[[ Input open ]]
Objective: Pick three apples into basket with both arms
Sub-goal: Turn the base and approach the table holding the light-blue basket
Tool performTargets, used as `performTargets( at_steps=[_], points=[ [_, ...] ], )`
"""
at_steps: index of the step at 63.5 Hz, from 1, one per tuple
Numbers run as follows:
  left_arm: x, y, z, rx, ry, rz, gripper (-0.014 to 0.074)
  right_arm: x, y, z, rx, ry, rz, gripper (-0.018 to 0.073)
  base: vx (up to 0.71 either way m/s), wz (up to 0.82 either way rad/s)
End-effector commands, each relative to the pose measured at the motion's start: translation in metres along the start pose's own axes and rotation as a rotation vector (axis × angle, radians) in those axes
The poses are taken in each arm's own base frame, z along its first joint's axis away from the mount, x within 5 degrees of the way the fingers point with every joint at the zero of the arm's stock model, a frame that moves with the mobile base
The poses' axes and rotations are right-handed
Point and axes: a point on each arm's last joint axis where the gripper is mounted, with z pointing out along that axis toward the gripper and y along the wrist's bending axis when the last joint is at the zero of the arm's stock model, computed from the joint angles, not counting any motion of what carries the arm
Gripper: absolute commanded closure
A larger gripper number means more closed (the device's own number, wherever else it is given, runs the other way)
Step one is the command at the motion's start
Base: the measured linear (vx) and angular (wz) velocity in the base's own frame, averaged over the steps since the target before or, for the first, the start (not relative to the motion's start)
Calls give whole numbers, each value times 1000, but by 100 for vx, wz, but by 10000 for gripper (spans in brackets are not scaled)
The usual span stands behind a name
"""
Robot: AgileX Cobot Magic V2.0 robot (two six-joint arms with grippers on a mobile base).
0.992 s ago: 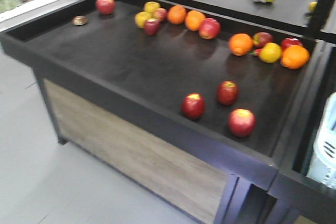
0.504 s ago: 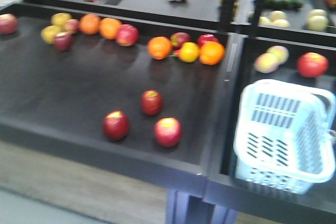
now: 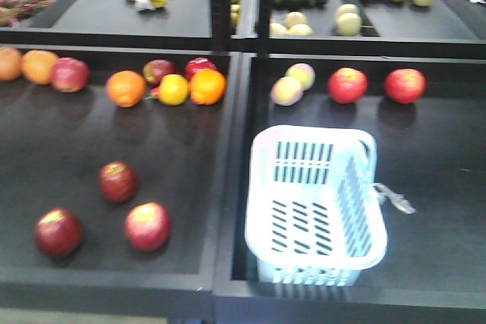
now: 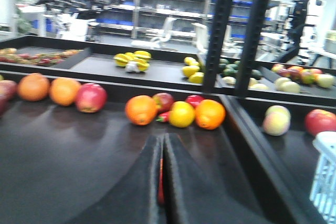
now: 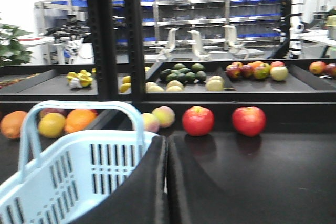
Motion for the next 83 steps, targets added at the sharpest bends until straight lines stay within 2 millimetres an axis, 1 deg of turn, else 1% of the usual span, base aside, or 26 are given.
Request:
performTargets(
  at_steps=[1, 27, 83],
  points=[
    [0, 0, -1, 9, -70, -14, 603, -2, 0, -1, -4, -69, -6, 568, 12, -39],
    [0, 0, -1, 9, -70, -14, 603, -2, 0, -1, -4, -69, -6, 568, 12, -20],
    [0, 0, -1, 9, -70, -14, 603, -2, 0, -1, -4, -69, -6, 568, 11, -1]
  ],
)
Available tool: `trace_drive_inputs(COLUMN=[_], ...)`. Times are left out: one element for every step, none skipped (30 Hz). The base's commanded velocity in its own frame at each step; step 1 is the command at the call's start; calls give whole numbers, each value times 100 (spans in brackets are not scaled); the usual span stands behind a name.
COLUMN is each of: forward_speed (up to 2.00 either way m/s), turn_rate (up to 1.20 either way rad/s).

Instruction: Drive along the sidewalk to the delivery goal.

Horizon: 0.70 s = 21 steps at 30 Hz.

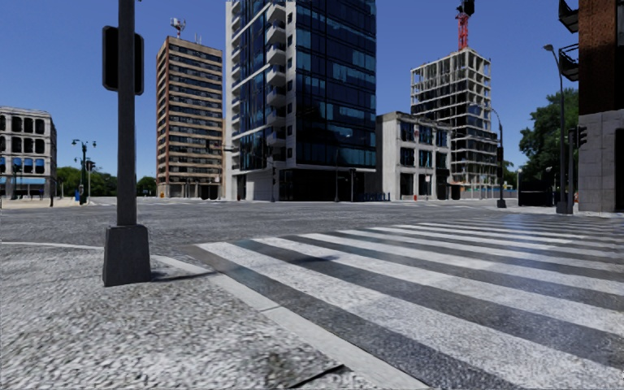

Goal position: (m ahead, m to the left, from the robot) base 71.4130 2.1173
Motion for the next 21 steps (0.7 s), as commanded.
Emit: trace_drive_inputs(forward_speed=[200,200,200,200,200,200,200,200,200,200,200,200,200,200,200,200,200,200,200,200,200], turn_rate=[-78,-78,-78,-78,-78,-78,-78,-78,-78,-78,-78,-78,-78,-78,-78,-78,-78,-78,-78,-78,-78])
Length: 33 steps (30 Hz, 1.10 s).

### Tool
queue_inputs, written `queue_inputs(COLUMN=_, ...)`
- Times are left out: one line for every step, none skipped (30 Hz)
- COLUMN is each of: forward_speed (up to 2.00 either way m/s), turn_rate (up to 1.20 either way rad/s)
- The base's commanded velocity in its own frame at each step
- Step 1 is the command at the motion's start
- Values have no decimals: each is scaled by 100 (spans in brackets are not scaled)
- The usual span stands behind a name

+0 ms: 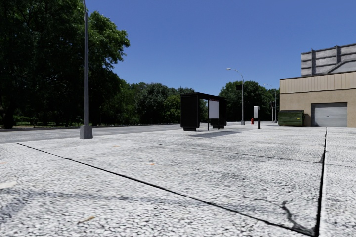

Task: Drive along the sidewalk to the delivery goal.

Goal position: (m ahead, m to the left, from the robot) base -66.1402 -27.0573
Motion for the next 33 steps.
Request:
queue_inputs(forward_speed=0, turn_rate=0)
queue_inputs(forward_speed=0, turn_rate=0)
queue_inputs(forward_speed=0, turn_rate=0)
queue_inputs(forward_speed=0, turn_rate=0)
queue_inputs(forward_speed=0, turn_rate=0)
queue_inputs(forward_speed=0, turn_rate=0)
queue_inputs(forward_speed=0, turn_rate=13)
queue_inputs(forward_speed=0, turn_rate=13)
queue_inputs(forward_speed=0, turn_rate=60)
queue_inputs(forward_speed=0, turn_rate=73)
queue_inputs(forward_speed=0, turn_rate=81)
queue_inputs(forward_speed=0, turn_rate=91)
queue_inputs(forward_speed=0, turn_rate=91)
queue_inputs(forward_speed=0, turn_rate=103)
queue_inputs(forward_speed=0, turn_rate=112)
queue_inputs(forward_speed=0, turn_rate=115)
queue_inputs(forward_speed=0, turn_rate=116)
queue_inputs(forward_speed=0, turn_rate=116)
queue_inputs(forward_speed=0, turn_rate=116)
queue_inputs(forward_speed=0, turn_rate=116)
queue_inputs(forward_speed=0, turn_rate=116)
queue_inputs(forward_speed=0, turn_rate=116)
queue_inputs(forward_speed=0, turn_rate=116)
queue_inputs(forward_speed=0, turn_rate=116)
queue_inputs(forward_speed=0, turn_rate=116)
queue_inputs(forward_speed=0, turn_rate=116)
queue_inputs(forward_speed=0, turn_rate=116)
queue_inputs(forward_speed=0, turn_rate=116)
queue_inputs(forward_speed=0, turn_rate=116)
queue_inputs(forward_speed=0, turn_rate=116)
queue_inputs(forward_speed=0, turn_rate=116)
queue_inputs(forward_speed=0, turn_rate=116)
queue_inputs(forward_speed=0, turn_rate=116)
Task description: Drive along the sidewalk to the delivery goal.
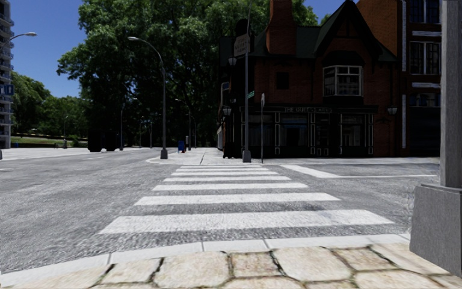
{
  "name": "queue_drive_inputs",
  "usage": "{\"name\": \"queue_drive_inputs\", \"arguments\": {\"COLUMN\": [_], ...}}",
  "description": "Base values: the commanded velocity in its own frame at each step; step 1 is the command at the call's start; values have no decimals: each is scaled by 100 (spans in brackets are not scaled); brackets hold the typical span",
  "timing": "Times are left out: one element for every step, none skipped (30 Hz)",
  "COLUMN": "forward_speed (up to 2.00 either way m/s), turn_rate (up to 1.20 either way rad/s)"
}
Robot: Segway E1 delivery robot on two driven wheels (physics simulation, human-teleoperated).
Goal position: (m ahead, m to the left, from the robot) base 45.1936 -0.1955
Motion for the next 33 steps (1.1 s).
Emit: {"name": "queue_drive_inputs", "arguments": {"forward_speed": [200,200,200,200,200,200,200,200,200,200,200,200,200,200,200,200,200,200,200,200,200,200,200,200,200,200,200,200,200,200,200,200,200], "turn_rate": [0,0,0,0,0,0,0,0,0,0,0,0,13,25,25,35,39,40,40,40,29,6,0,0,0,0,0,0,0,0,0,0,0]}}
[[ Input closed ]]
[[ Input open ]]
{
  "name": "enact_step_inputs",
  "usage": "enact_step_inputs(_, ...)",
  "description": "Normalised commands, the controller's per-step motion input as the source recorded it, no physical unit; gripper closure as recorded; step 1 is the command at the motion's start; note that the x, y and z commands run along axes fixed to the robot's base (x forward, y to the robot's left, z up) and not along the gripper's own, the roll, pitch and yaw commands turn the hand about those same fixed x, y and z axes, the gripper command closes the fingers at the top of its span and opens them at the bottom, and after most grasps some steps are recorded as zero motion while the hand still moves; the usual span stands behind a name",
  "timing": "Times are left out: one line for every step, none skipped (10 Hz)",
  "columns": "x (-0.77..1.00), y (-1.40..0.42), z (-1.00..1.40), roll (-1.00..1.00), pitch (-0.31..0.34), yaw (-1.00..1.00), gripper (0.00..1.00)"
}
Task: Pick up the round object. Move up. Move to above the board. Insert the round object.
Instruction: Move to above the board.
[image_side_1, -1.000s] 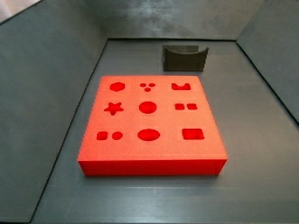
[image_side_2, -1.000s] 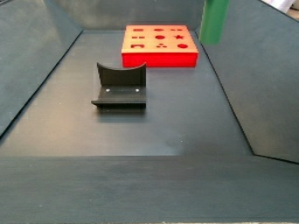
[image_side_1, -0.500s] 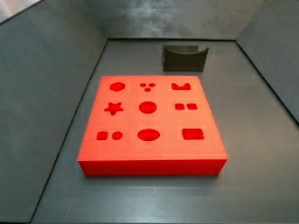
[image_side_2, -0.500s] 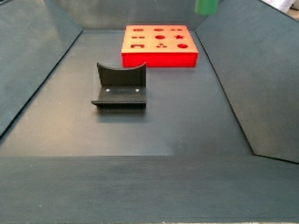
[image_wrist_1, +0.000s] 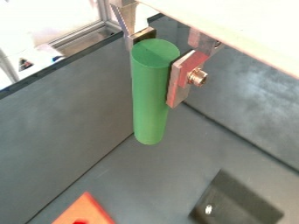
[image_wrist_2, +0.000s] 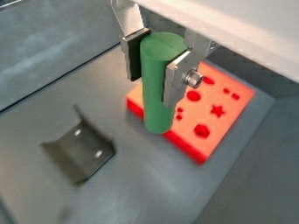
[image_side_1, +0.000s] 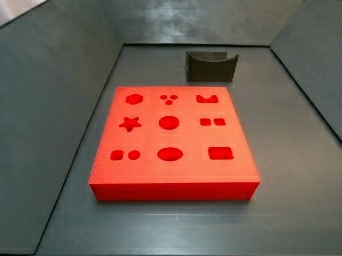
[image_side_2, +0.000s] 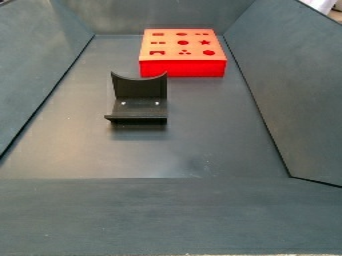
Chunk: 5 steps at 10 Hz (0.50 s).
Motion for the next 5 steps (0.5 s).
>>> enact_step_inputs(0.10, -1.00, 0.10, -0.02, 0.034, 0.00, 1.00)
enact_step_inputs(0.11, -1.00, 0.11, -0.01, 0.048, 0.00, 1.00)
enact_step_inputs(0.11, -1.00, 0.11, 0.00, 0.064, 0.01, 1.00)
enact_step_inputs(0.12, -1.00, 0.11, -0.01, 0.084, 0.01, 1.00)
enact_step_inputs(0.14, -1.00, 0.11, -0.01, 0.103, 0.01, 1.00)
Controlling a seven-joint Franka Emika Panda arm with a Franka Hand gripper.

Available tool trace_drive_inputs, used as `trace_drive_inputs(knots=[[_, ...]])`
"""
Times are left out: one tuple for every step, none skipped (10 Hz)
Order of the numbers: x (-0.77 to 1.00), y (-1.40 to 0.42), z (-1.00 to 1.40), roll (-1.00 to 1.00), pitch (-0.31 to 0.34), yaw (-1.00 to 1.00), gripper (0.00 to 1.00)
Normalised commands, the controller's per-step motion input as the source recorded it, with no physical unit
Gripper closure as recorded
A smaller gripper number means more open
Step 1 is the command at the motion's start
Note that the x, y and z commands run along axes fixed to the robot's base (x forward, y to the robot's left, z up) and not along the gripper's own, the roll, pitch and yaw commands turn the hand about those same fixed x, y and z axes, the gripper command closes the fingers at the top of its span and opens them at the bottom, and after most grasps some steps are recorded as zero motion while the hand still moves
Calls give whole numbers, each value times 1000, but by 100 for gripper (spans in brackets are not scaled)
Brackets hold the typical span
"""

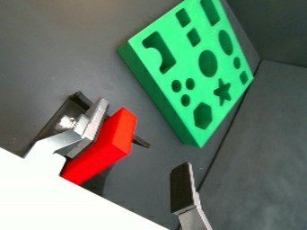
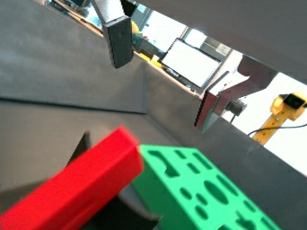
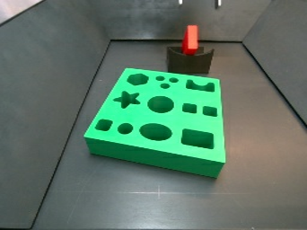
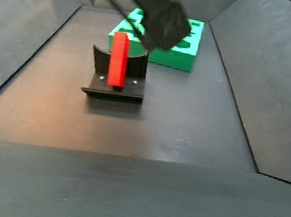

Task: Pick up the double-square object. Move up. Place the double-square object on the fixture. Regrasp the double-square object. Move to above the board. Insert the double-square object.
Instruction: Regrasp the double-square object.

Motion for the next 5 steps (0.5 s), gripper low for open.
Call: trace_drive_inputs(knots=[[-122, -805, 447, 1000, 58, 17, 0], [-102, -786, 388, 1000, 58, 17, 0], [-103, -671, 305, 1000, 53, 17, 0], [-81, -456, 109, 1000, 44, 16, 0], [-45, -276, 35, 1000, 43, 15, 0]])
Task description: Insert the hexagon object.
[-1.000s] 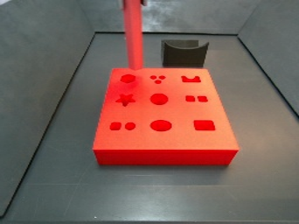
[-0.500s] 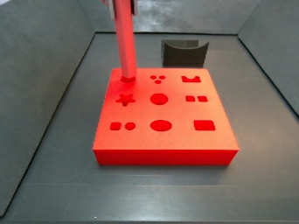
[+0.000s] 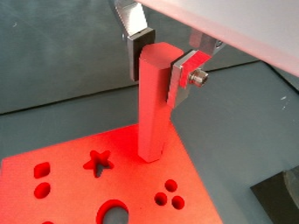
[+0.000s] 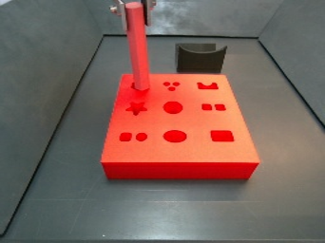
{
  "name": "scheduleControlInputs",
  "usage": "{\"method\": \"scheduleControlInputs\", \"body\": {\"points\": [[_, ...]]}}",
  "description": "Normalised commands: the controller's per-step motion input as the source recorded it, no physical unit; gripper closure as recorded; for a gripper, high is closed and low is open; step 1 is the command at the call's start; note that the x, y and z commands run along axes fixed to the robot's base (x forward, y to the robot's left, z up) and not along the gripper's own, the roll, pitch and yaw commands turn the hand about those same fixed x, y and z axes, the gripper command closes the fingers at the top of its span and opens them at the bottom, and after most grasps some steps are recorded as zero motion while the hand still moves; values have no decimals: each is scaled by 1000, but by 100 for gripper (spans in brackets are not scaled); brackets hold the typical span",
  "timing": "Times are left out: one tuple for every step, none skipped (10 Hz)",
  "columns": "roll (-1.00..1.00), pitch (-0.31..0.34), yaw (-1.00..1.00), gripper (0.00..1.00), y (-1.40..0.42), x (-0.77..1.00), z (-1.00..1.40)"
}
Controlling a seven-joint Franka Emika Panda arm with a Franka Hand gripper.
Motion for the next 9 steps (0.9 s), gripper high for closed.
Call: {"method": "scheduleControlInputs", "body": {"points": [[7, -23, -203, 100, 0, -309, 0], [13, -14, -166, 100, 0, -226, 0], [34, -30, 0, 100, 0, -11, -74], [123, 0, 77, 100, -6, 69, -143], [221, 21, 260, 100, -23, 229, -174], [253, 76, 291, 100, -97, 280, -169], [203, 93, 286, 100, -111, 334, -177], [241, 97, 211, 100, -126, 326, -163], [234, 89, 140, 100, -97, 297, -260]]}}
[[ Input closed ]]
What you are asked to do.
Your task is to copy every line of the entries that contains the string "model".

Solution to this exercise.
The poses are taken in each arm's own base frame, z along its first joint's axis away from the mount, x within 5 degrees of the way the fingers point with every joint at the zero of the arm's stock model, a frame that moves with the mobile base
Point and axes: a point on each arm's last joint axis where the gripper is mounted, with z pointing out along that axis toward the gripper and y along the wrist's bending axis when the last joint is at the zero of the arm's stock model, computed from the joint angles, not counting any motion of what carries the arm

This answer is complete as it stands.